1 Corinthians 1:26-31
Jesus’ parable of the talents draws our attention to the many gifts that God has given us: the gift of life, the gift of our natural talents and abilities, the gift of the call to eternal life, the gift of redemption, the gift of the Holy Spirit.
Some of us have received five talents, others three talents, others one talent. The parable teaches us that what is important is not so much the quantity of the gifts we have received but rather how we use them during our lives here on earth. We need to place our gifts at the service of the Kingdom of God.
We have read three parables about our lives and the time that extends to Jesus’ return in glory: the parable of the faithful and prudent servant, the parable of the wise virgins, the parable of the good and faithful servant.

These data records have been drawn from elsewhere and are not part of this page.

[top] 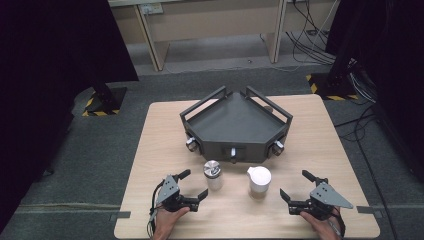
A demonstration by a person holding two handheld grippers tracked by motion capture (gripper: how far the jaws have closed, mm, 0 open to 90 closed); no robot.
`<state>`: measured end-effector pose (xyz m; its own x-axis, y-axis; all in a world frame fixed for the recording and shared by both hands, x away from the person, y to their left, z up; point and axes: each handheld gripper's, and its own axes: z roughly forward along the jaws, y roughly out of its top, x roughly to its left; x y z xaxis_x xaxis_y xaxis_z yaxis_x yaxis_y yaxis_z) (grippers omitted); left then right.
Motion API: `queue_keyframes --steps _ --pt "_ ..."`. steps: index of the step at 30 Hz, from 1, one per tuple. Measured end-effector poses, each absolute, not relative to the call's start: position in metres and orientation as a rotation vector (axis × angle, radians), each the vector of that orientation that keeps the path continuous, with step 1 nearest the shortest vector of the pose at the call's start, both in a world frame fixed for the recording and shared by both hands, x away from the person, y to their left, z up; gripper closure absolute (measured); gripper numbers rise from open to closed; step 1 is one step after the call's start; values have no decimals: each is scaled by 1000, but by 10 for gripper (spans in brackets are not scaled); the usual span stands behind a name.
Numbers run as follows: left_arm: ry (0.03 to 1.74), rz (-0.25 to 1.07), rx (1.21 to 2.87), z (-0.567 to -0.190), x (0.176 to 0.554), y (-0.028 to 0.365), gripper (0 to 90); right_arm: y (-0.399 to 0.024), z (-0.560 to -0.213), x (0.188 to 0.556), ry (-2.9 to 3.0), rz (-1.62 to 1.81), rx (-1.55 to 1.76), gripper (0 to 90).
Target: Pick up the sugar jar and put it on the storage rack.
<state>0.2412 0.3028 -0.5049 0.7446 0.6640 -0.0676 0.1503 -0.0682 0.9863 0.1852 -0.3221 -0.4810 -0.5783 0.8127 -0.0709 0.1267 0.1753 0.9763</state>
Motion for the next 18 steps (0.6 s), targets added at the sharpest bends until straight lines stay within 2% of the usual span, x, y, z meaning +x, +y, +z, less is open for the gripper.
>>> queue_keyframes --steps 18 --pt "675 476 1611 -505 241 302 15 -323 -482 185 1837 1451 900 8"
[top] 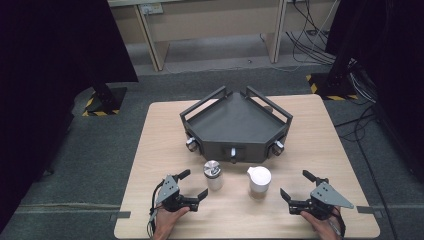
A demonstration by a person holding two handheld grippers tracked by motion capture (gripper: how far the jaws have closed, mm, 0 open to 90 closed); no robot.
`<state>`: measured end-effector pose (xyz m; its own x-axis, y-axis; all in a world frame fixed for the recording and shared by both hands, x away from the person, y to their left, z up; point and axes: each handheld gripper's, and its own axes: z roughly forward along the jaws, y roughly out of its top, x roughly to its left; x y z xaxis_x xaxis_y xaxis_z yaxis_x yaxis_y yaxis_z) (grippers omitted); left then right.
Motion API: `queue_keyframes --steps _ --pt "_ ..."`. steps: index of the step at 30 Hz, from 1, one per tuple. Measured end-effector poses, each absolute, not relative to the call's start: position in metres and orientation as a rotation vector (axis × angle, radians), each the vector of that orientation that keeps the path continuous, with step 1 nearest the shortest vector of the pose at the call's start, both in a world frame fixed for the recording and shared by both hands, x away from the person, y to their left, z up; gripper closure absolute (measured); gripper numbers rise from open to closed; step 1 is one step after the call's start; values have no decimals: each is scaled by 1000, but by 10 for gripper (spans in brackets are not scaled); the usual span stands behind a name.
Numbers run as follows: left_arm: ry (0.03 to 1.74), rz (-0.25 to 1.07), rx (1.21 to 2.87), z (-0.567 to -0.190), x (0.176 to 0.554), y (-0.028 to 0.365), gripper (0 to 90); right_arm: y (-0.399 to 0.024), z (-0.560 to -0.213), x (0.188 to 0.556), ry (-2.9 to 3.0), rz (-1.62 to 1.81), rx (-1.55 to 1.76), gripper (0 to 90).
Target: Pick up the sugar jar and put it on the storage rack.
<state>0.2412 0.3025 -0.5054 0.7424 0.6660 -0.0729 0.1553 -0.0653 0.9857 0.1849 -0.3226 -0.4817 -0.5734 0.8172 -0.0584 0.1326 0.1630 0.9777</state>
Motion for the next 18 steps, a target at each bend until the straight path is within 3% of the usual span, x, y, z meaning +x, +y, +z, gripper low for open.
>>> queue_keyframes --steps 18 --pt "679 472 1614 -506 242 302 14 -322 -482 186 1840 1454 901 8"
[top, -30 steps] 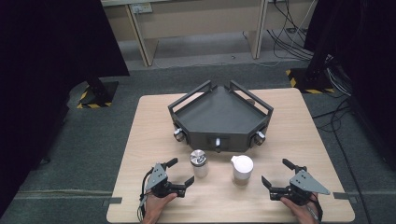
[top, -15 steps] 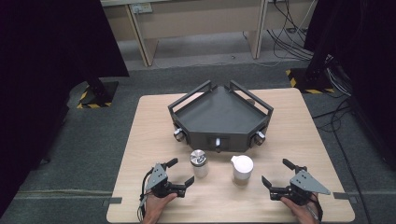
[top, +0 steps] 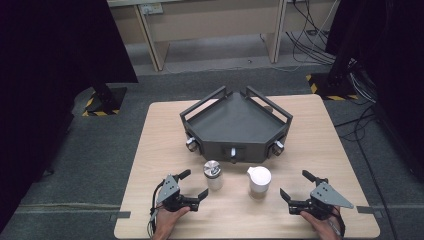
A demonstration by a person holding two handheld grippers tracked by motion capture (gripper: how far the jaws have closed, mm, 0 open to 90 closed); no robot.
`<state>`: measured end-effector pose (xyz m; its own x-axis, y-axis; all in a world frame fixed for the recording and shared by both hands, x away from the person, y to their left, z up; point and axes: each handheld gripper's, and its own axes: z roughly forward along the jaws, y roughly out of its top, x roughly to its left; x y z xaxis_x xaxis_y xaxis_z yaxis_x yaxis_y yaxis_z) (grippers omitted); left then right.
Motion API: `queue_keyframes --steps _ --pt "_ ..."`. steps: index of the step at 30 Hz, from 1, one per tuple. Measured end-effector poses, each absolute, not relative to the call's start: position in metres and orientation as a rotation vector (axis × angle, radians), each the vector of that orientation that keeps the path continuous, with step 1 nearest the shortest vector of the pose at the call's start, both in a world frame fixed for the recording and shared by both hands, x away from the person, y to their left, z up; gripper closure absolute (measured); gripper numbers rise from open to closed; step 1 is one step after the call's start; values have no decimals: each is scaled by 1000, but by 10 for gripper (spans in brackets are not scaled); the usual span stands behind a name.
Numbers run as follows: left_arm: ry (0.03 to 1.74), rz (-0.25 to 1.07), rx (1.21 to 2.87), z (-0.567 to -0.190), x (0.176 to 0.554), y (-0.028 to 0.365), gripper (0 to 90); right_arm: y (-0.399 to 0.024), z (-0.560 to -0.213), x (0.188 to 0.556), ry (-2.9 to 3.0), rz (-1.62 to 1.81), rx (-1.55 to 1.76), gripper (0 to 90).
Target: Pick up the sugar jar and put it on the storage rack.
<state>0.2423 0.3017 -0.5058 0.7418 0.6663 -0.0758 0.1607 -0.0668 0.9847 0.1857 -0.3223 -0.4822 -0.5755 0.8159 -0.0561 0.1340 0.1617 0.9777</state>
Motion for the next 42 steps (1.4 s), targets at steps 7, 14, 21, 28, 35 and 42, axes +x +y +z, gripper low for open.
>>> queue_keyframes --steps 7,14,21,28,35,42 --pt "680 472 1618 -506 243 300 15 -322 -483 186 1837 1458 900 8" --pt "682 474 1618 -506 244 299 15 -322 -483 186 1837 1462 900 8" --pt "682 478 1618 -507 244 298 15 -322 -483 186 1835 1465 900 8" --pt "679 481 1616 -506 244 298 15 -322 -483 185 1833 1466 902 8" --pt "674 484 1615 -506 243 296 15 -322 -483 185 1833 1466 902 8" --pt "666 479 1623 -506 244 294 15 -322 -483 185 1831 1466 901 9"
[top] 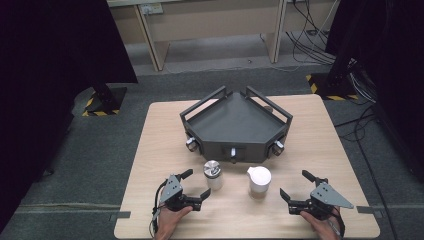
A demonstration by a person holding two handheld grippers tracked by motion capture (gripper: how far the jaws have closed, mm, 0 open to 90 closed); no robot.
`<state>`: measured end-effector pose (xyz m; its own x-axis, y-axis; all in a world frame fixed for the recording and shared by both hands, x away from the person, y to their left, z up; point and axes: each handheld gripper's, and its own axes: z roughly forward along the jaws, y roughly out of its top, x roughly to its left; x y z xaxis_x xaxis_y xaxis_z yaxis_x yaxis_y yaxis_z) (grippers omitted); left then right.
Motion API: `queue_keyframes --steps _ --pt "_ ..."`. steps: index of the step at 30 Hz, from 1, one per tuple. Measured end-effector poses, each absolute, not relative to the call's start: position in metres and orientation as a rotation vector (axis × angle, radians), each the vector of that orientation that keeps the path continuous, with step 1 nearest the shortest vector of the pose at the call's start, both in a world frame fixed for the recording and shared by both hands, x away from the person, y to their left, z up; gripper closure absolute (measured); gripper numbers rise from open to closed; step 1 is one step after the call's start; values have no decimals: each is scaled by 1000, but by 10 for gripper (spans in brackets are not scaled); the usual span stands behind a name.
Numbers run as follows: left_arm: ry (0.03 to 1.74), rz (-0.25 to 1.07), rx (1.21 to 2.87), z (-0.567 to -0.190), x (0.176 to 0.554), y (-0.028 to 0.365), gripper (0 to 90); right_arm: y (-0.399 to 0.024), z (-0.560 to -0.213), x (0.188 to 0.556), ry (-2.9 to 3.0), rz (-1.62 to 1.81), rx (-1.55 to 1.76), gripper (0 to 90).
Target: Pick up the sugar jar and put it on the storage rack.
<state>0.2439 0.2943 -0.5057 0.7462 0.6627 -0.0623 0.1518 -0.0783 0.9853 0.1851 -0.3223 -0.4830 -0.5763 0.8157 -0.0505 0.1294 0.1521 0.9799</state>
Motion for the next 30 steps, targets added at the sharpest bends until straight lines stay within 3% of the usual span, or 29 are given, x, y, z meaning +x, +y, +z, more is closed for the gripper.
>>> queue_keyframes --steps 30 --pt "646 466 1643 -496 257 282 15 -323 -484 186 1832 1466 905 9"
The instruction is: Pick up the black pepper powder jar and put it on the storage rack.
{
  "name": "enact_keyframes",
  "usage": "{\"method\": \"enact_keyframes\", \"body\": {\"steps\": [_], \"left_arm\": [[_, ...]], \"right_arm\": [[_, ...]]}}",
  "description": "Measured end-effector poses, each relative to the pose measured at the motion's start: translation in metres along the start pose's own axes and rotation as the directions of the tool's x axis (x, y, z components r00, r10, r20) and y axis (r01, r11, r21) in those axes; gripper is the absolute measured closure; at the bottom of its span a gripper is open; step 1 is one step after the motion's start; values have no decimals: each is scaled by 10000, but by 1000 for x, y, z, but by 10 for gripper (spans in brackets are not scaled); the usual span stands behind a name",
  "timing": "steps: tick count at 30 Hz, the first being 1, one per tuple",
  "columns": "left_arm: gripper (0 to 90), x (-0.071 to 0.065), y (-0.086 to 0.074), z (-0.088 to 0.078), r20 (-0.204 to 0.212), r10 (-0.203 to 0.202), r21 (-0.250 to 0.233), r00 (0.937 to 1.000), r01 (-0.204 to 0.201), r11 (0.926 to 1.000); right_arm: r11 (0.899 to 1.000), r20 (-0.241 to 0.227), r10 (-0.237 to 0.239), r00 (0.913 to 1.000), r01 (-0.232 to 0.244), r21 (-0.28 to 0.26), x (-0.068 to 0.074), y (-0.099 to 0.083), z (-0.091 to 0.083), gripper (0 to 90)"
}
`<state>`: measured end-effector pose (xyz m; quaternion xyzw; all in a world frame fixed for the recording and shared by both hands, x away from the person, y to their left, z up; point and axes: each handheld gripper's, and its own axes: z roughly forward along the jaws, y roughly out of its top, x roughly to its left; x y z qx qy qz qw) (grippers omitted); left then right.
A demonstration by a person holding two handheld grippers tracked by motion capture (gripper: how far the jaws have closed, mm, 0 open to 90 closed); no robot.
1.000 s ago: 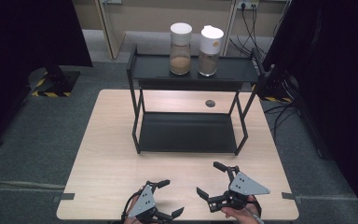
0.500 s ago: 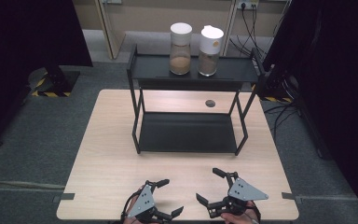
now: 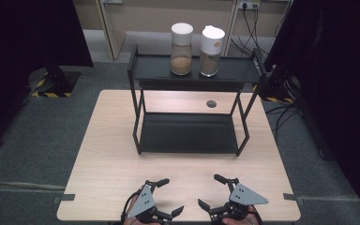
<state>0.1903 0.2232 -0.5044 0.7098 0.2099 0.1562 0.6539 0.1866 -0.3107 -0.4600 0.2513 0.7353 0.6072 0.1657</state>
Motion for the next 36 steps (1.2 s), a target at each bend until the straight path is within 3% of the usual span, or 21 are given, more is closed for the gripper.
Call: {"method": "enact_keyframes", "body": {"steps": [9, 36], "left_arm": [[23, 0, -1, 0, -46, -36, 8, 10000, 36, 10000], [23, -1, -2, -1, -91, 17, 0, 10000, -17, 10000]], "right_arm": [[9996, -40, 217, 9998, -216, 197, 2, -7, 0, 6], [9995, 106, 251, 9996, -253, 167, 3, -9, -5, 7]]}}
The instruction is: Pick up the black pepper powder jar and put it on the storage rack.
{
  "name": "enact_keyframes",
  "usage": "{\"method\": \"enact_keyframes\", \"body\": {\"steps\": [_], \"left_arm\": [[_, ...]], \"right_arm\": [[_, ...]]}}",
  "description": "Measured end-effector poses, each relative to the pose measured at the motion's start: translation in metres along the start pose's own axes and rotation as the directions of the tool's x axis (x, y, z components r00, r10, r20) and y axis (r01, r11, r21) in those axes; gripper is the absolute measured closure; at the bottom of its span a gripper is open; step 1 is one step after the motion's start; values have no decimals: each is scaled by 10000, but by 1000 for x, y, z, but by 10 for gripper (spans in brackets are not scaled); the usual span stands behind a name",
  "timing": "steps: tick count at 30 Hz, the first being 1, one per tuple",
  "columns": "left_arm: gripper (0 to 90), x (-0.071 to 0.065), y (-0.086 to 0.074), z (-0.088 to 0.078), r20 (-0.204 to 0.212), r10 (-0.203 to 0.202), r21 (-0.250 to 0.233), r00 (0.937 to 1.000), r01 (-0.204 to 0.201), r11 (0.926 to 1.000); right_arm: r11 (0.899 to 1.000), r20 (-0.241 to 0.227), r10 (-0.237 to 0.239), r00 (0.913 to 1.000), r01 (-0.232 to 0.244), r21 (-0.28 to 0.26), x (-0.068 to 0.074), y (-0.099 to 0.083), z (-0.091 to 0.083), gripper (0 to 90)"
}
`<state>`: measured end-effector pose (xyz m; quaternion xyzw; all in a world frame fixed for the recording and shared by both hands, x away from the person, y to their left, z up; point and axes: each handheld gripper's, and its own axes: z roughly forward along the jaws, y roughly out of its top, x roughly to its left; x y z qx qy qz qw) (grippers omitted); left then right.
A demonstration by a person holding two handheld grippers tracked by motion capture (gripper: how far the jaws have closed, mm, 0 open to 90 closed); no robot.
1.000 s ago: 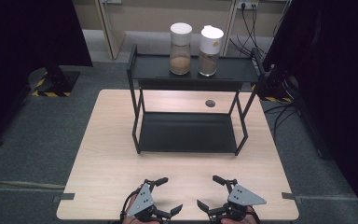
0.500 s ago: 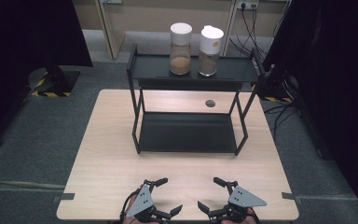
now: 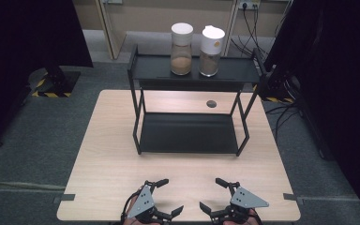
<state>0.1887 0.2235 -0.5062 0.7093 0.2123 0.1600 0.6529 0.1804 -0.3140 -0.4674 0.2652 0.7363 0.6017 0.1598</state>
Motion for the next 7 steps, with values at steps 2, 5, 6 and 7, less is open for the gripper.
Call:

The first speaks especially to those given authority over God’s household. One of their primary duties is to distribute food to the household. They care for the material needs and spiritual needs of God’s Church. Jesus reminds us that: “No one can serve two masters. He will either hate one and love the other, or be devoted to one and despise the other. You cannot serve God and mammon” (Matthew 6:24). The master of the household, Jesus Christ, expects his servants to be faithful to their duties.
The second parable is addressed to all Christians who await the return of the heavenly bridegroom. We wait patiently and in hope. The Bridegroom, Jesus Christ, asks that we live as he did, guided in everything by power of the Holy Spirit.
The last parable speaks as well to all Christians and invites each one of us to reflect on our mission in the Church and in the world. The Kingdom that Jesus inaugurated grows like a seed and like yeast in bread dough. We share in Christ’s work and work towards the definitive establishment of the Kingdom at the end of time, when the Master returns from his journey. The Master, Jesus Christ, will reward his good and faithful servants.
When we reflect on ourselves and our lives, this should not lead us to vanity, pride, and mistaken self-importance. But rather, as Paul says, “we should boast in the Lord”. Everything we have comes from God. Just as God chose Israel because they were the smallest people (Deuteronomy 7:7), and chose Moses, because he was the most humble man alive, and chose Mary, because she considered herself the handmaid of the Lord, God continues to choose the foolish, the weak and the lowly in the eyes of the world. In truth, those who are humble are wise, because they see things the way God sees them. The humble are strong, because they rely on the power of God. The humble are exalted because they have been raised with Jesus Christ.
Through his Incarnation, Passion, Death and Resurrection, Jesus has become for us, wisdom from God. He has become our righteousness, our sanctification and our redemption. We did not and do not justify ourselves, make ourselves righteous, or sanctify ourselves or redeem ourselves. Justification, righteousness, holiness and redemption are gifts we have received from God, through Jesus Christ in the Holy Spirit.
We thank God today for his gifts and we ask that we may serve him faithfully, for those who serve God in this life will reign with Jesus Christ in the Kingdom of heaven. At the end of our lives, we desire to hear the words of God: “Well done, my good and faithful servant. Come, share your master’s joy”.